I do not understand what is the purpose of your exercise. Do you want to write your own PDF signature validation application? You do not trust Adobe Reader to do it right? Or do you want to satisfy your curiosity and see how the digest looks and to manually compute and verify the digest? The solution for each of these cases is very different. If you tell us what exactly you want to accomplish we can try to help you.
Thanks for your reply.
So I basically want to see how the digest looks and to manually compute and verify the digest.

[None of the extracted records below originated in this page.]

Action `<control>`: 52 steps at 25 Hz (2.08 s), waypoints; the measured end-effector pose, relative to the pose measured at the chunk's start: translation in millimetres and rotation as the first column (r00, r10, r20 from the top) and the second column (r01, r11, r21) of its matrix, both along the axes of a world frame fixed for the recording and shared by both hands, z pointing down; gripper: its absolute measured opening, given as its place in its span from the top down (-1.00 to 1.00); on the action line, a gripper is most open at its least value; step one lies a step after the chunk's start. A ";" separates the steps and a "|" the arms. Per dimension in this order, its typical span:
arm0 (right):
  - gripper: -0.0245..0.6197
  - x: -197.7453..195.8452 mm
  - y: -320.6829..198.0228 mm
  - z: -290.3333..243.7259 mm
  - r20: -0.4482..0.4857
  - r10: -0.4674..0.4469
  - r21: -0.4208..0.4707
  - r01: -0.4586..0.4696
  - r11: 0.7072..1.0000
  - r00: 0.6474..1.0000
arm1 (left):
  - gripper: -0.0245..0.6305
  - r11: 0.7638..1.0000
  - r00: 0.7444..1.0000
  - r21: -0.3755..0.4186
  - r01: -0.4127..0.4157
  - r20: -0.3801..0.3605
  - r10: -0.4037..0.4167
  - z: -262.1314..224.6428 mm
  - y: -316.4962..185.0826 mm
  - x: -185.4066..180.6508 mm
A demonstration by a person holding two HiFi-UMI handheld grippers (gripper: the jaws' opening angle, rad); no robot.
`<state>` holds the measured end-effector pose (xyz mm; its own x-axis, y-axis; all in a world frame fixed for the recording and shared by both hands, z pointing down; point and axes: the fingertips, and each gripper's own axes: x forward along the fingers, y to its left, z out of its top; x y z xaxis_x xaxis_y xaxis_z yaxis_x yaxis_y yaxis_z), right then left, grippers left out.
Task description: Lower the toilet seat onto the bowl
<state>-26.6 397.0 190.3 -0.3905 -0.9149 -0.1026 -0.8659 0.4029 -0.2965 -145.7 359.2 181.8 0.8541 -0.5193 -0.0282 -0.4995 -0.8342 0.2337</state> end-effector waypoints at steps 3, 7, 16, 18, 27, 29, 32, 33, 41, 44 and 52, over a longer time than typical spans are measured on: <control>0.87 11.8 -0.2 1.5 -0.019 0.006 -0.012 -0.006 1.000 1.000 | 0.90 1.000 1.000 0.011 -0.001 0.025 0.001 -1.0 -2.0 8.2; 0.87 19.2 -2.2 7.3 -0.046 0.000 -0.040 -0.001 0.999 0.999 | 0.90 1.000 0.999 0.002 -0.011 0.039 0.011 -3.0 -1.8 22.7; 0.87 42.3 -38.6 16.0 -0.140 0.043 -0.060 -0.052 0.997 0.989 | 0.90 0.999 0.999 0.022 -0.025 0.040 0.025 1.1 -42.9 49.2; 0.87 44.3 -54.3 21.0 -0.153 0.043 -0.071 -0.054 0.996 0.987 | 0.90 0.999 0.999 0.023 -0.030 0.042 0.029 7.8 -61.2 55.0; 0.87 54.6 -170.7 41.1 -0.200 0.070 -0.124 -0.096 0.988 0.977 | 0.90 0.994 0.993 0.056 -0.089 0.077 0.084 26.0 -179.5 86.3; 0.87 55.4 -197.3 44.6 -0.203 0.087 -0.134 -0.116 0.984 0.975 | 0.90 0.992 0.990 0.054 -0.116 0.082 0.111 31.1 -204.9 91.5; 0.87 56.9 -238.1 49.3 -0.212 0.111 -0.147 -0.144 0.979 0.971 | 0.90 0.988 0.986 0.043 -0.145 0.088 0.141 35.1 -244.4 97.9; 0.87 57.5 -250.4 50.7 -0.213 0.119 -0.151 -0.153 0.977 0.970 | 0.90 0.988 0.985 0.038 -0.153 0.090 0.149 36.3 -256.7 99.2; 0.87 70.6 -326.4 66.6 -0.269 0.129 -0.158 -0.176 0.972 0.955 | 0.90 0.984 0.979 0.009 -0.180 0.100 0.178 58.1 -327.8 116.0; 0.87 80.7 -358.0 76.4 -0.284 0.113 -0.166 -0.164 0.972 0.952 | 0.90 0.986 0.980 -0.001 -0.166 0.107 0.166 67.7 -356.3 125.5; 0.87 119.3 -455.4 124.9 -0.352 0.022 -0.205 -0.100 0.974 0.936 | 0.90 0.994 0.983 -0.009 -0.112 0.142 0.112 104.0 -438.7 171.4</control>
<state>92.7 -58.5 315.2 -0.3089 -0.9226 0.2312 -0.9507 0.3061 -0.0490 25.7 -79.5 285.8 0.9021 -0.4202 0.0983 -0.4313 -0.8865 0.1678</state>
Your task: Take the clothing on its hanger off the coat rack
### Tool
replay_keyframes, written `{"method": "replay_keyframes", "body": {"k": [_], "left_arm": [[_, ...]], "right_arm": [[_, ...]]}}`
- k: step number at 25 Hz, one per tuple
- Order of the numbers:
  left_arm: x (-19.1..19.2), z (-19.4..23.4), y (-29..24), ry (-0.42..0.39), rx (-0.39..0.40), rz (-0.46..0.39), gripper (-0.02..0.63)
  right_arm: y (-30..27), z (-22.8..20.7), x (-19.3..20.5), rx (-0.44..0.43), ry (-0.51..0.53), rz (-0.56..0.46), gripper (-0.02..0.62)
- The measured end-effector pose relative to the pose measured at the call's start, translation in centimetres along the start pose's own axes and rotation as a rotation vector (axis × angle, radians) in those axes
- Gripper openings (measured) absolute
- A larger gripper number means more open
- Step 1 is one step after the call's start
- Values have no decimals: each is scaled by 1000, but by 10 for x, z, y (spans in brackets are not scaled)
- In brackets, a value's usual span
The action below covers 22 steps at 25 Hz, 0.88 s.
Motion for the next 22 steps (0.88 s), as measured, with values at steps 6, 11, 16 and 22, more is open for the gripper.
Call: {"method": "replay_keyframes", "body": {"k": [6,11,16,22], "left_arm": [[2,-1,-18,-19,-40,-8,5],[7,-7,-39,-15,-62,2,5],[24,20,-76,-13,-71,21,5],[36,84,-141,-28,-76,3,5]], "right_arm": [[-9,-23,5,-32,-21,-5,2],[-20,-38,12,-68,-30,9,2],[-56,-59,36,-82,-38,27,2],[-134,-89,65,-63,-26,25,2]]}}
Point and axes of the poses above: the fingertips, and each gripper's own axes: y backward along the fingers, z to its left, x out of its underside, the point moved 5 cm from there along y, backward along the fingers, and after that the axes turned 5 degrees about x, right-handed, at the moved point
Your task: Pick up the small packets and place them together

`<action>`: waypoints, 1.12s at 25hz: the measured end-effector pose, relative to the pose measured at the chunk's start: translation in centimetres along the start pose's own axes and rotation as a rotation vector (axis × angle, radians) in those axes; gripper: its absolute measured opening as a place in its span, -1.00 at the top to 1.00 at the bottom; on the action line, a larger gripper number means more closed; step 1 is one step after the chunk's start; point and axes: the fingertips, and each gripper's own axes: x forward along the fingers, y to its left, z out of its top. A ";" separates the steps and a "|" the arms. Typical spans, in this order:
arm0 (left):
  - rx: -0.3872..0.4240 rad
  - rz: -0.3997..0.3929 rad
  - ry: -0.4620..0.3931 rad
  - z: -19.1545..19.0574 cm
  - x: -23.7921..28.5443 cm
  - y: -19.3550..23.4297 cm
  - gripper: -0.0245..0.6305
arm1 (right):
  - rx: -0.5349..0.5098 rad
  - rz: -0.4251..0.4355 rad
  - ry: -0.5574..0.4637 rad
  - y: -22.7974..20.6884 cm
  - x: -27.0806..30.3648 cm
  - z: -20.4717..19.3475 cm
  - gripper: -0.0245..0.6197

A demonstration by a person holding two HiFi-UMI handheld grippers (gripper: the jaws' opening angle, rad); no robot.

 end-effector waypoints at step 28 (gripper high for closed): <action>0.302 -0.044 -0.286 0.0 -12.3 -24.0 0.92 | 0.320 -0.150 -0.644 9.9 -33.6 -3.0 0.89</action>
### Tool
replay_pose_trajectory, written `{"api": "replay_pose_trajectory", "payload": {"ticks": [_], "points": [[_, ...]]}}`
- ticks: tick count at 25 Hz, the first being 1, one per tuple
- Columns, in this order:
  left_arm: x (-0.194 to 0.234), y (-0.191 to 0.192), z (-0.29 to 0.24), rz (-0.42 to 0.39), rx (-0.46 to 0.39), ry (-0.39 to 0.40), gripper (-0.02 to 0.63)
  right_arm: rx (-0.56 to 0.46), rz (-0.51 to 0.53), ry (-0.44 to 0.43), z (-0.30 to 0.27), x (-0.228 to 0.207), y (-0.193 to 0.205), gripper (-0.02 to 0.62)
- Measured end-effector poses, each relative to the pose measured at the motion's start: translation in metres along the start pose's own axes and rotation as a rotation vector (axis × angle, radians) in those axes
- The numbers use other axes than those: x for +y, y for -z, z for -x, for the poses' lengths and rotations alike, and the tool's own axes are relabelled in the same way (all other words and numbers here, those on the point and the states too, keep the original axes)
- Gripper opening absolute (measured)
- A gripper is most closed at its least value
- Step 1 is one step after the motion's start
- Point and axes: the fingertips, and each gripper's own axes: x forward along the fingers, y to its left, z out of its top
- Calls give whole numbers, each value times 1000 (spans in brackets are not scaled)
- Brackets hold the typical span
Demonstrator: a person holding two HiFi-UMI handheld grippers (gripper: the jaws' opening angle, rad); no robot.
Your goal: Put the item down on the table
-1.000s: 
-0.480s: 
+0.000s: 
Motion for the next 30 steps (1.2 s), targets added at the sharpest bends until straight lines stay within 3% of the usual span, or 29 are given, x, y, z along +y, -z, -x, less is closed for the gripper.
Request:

I'm already extracting the certificates and validating them.
I've been trying to understand how it works.
I had this original PDF file, which I signed with Adobe Reader.
Then I compared the content of the original PDF file and the signed one, and realized it changes a lot after the signature process (it doesn't just add a pkcs7 object to the file).
So, if I hash the content of the signed PDF file, according to the byterange (therefore excluding the pkcs7 object), it will not match the original one because, apparently, the content changes in a lot of different places.
Is there something which is not clear in 32000-1, or are you trying to do this without a detailed understanding of 32000-1?
You cannot rely on the digest to be in a certain place in PDF. If you want to manually verify the digest in a PDF signature here's what you need to do.
1. Open PDF in a Text Editor.
2. Find Signature Dictionary for your signature.
3. Get the Hex String which is the value of the /Contents entry in the Signature Dictionary.
4. Convert Hex String to binary string and discard trailing zeros. Remember that in a Hex string each byte is represented with two characters and the last one might be a zero. So, when you discard zeros make sure that what you get left has even number of bytes.
5. Use one of the commercially available BER Viewers (you can find free BER Viewers on the Web) to convert the binary string to ANSI.1 representation.
6. Analyze the BER-decoded PKCS#7 signature object (RFC 2315 describes it) and find the digest that you are looking for in it. It is an OCTET STRING.
If you want to programmatically validate a signature, you need to write code that does all that. Signature validation includes much more than checking the digest. You need to build chain, validate each certificate in the chain, check revocation for each certificate in the chain, etc. RFC 5280 is the guide what to do.
This is the pdf sample: bit.ly/1oR8XHK I'm working on.
I extracted the /Contents value, and used an ASN.1 parser to check what's the digest value, obtaining bit.ly/1kcbZFK. The digest value is "77908DA519EF898F66166CC0ACE6B82461A6DE87BE00BA5A702EAB0C263678BE". Then I erased the /Contents value from the PDF, digested the whole document with SHA-256 algorithm (the same it was used), obtaining "C2F281B16FB896E39BE7CFA2A4ABE3C8DDDDA81FE284CFB2BD22933DA3A429B2", which is different.
Any clue why?
The digest value that you get after BER-decoding /Contents string is encrypted with the signer's private key. The encrypted content may also include authenticated attributes. When you calculate the digest you need to calculate it according to the ByteRange values, not the whole document.
If you can extract the contents dictionary from within the signature dictionary in the signed PDF file, and you've managed to hex decode it back into a binary CMS object, then the encrypted digest is the very last part of CMS object as per RFC 3852.